-- AVAILABLE DATA follows --

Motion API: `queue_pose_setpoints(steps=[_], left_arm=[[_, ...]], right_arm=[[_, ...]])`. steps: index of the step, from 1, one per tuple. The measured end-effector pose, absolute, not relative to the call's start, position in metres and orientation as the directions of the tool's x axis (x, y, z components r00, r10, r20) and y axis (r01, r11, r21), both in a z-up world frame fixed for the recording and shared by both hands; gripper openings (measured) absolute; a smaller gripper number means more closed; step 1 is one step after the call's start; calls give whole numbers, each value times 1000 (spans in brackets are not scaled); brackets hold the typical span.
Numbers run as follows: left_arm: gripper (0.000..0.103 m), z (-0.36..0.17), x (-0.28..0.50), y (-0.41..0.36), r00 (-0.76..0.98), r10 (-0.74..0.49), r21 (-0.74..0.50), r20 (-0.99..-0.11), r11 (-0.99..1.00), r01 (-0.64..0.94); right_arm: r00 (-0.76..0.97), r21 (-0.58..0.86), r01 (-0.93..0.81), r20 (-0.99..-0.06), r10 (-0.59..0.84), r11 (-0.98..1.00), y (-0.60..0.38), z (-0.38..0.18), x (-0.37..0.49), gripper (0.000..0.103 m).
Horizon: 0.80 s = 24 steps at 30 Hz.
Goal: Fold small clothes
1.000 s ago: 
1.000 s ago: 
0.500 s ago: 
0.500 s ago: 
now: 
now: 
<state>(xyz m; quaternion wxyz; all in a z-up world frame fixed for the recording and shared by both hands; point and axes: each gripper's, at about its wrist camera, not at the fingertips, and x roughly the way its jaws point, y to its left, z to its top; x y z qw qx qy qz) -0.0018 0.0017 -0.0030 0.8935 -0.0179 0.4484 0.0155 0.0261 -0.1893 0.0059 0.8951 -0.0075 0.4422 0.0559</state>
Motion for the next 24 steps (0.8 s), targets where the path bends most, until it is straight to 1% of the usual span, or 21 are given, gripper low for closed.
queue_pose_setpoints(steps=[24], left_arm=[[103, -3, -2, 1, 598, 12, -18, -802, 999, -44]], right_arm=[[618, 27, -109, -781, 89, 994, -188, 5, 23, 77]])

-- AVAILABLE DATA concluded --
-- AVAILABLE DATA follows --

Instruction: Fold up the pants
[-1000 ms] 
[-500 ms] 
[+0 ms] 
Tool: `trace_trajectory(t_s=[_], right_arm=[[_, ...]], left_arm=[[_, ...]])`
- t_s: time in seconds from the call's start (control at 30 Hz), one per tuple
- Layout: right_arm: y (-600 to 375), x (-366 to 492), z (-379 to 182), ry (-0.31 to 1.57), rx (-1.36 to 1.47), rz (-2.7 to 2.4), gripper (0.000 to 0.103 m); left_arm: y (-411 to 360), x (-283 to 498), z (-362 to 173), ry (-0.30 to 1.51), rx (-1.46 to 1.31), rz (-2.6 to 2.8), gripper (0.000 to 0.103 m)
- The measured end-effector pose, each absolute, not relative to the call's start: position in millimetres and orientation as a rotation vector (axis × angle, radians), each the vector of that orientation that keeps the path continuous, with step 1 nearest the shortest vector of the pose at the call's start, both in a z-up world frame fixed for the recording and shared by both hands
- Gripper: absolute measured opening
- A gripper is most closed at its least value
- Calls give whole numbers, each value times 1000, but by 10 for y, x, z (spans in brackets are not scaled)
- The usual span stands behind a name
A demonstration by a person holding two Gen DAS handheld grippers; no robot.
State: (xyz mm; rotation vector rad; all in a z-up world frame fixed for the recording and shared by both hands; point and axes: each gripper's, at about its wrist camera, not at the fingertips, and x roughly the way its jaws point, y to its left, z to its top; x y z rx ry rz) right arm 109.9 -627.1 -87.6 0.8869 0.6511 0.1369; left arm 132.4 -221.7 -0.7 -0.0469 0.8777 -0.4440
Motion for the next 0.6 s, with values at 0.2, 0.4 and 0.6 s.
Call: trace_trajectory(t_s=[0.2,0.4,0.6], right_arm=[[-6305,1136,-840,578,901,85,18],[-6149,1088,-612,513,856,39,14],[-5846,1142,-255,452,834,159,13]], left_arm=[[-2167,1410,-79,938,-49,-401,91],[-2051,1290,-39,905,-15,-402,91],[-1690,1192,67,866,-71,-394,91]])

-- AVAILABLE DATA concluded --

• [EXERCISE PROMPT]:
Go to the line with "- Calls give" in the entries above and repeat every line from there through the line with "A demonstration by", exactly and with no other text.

• [REPLY TO THE EXERCISE]:
- Calls give whole numbers, each value times 1000, but by 10 for y, x, z (spans in brackets are not scaled)
- The usual span stands behind a name
A demonstration by a person holding two Gen DAS handheld grippers; no robot.

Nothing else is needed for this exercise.